Postgres Write-Ahead Log Usage
Last updated December 12, 2022
Table of Contents
Heroku Postgres uses write-ahead logging as part of Continuous Protection. Heroku Postgres uses continuous WAL archival to external, reliable storage.
This article covers how WAL is used, issues that can arise when the rate of WAL generation is greater than the rate of WAL archival, and strategies to avoid generating too much WAL.
What Is Write-Ahead Logging?
Write-ahead logging (WAL) is a core part of enabling Postgres’ durability and data consistency guarantees. All changes are written to this append-only log first, then propagated to the data files on disk.
There are exceptions, such as temporary and unlogged tables, where changes are not written to the WAL first, making them non-crash safe and non-replicable.
Heroku Postgres persists WAL files to local disk first. If the WAL capacity fills completely, the database shuts down and is at risk of data loss.
Generally speaking, Postgres generates WAL when performing write operations (for example, INSERT
, UPDATE
). WAL capacity runs low when the rate of WAL generation exceeds the rate of WAL archival off-disk, or high database load results in lower throughput for the archiver.
What Can I Do?
Monitor WAL Capacity
In the Heroku Postgres Metrics Logs Heroku emits a sample#wal-percentage-used
metric. A healthy database has this metric at 0.75
or lower. Higher than 0.75
Heroku automatically limits connections to the Heroku Postgres instance.
When connections are limited, Heroku emits an additional log line, with the following structure:
source=DATABASE_URL addon=postgresql-rugged-12345 sample#wal-percentage-used=0.88 sample#max-connections=120 message=Database WAL usage is too high, throttling connections.
Some Heroku Add-on partners who provide monitoring can help with graphing and alerting on the sample#wal-percentage-used
metric and the appearance of the additional log line.
Reduce WAL Generation
WAL generation can be reduced by limiting the rate of writes to Heroku Postgres. Some strategies are listed in this section. Which strategies are used are dependent on the specific workload, so Heroku is unable to provide detailed instructions for all strategies.
Use Postgres Partitioning to Split up Larger Tables
For any database with larger tables, using Postgres native partitioning to split up large tables into smaller ones can help significantly. This process allows you to remove and archive data by manipulating whole partitions rather than subsets of tables, which vastly decreases the amount of WAL produced.
Use DROP
and TRUNCATE
for Deleting Data in Bulk
For datasets where a range, such as “the last N days/weeks/months”, is kept and periodically deleted, use table partitioning and partition by time range. Then use Postgres DROP
or TRUNCATE
to remove partitions. DROP TABLE
and TRUNCATE
generate a small amount of WAL that isn’t proportional to the amount of data removed. Whereas DELETE
generates an amount of WAL proportional to the amount of data removed.

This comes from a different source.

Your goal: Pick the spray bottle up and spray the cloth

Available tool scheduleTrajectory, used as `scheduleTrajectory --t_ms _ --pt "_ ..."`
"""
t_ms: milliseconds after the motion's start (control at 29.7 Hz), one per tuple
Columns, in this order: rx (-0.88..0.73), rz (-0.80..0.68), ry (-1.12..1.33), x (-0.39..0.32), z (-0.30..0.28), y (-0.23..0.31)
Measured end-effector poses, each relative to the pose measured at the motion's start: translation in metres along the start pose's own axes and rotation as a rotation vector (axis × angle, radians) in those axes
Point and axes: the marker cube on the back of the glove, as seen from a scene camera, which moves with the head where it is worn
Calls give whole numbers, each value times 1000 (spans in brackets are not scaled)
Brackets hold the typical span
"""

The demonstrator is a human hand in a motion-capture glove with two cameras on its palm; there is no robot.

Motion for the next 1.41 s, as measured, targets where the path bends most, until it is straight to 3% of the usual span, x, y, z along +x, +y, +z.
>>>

Don’t Delete and Then Reinsert the Same Data
A pattern Heroku has seen in Heroku Postgres customers who regularly exhaust WAL capacity is continually deleting a large proportion of their data, then reimporting it from an external source. This pattern generates a large amount of WAL, both for the delete and the reinsert. Instead prefer only updating or inserting rows that have changed.
Batch Large Volume Writes
Heroku strongly recommends the use COPY
and other mechanisms to bulk insert data, over using INSERT
directly. Manipulating one row per query causes an amplification of the WAL produced.
The Postgres documentation on populating a database has more information on using COPY
for bulk inserts, as well as some other best practices for bulk data imports. Not all of the advice is applicable to Heroku Postgres.

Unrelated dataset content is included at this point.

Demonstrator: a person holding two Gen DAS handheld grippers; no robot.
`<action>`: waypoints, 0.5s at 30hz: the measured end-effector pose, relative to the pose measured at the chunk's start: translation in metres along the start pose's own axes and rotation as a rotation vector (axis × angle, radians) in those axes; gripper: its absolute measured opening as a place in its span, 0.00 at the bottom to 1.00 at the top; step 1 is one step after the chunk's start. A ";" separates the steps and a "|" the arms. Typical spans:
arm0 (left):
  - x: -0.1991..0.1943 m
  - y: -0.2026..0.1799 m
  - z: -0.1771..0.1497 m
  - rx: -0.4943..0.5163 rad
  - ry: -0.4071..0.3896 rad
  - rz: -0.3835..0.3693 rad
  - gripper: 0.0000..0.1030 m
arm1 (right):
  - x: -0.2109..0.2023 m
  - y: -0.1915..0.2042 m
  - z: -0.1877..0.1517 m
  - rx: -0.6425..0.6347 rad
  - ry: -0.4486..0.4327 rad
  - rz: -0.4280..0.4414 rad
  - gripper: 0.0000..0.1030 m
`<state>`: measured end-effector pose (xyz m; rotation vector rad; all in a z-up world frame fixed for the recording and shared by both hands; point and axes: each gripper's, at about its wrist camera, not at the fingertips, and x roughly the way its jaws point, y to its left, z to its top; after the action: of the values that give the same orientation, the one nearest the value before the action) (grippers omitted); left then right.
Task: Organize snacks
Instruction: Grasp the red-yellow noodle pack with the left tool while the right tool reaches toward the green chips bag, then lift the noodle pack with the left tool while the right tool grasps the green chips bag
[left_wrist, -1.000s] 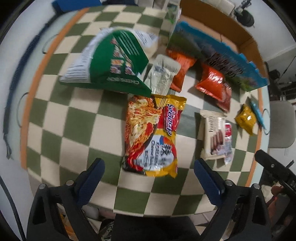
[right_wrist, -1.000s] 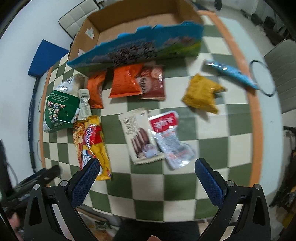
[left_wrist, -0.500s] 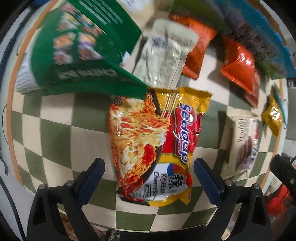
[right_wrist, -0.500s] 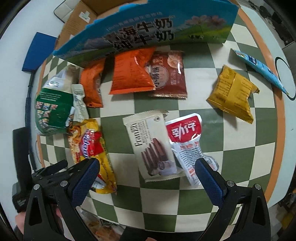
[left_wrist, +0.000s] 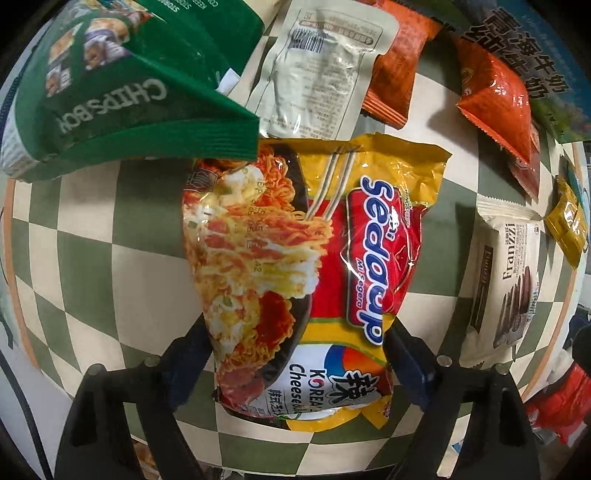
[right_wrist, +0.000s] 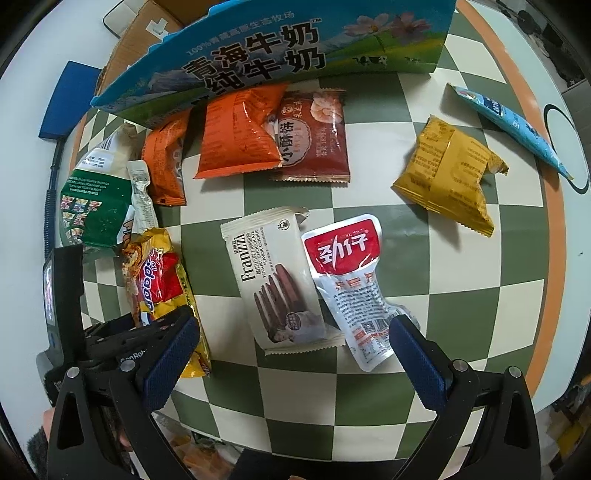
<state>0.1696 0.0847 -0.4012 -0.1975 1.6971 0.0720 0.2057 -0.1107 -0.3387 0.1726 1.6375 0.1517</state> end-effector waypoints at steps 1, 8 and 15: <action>-0.002 0.001 -0.004 0.001 -0.003 0.004 0.85 | 0.000 0.001 0.000 -0.002 0.002 0.008 1.00; -0.039 0.010 -0.033 -0.049 -0.085 0.002 0.85 | -0.018 0.015 0.006 -0.023 0.008 0.110 1.00; -0.108 0.064 -0.062 -0.213 -0.223 -0.042 0.82 | -0.040 0.069 0.028 -0.067 0.018 0.267 1.00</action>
<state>0.1113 0.1468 -0.2901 -0.3702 1.4614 0.2360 0.2375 -0.0516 -0.2879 0.3394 1.6197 0.4120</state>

Disable Triggers Causing Write Amplification
Postgres triggers are a powerful tool, but they can lead to write amplification, where a write to one table can cause many writes to other ones. This pattern isn’t good if you must update a large amount of data. It’s preferable to disable triggers when performing data loading or large amounts of writes. You can disable triggers via ALTER TABLE <table> DISABLE TRIGGER <trigger name>
for a specific trigger, or ALTER TABLE <table> DISABLE TRIGGER all
for all triggers.
Don’t use a Postgres as an Object Store
Postgres is a transactional relational database, designed for on-line transactional processing of data – it isn’t designed to be an object store. As a result, storing binary data and large amounts of text/JSON/JSONB in a single column is an anti-pattern.

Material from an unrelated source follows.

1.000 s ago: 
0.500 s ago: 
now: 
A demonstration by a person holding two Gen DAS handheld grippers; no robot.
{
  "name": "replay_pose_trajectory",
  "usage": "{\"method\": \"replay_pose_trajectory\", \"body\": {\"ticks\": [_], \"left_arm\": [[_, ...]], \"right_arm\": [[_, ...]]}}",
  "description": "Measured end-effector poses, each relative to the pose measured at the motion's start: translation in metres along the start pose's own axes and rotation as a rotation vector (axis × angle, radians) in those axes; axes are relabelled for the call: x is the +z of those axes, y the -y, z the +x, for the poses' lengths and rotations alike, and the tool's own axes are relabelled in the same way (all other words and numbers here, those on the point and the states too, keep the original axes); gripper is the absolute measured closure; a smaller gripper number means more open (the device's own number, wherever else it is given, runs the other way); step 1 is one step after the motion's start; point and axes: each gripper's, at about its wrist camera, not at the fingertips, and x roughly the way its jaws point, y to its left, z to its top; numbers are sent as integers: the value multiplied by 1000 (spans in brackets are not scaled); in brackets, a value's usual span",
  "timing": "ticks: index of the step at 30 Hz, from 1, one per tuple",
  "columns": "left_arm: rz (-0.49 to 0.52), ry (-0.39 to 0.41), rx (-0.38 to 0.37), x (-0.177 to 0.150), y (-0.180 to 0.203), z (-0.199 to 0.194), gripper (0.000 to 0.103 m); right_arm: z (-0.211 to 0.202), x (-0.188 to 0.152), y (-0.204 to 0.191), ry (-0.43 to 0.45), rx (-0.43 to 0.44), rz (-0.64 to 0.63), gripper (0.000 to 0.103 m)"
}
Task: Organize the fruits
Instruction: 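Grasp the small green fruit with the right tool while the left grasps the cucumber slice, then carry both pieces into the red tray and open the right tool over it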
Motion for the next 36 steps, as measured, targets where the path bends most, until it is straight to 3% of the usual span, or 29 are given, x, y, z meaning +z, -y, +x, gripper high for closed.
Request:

Use Temporary or Unlogged Tables for Data Loading
If loading a large amount of data, it can be helpful to “stage” the data in tables that aren’t written to WAL. This process has some risks, as these tables aren’t crash safe tables, but can be a useful tool as part of an Extract-Transform-Load process.
You can create temporary tables using CREATE TEMPORARY TABLE
, and unlogged tables with CREATE UNLOGGED TABLE
.
Ensure Follower Parity
Heroku Postgres followers can be up 2 plans lower than the leader. A mismatch of plan sizes increases the chances of the follower being unable to keep up with WAL playback.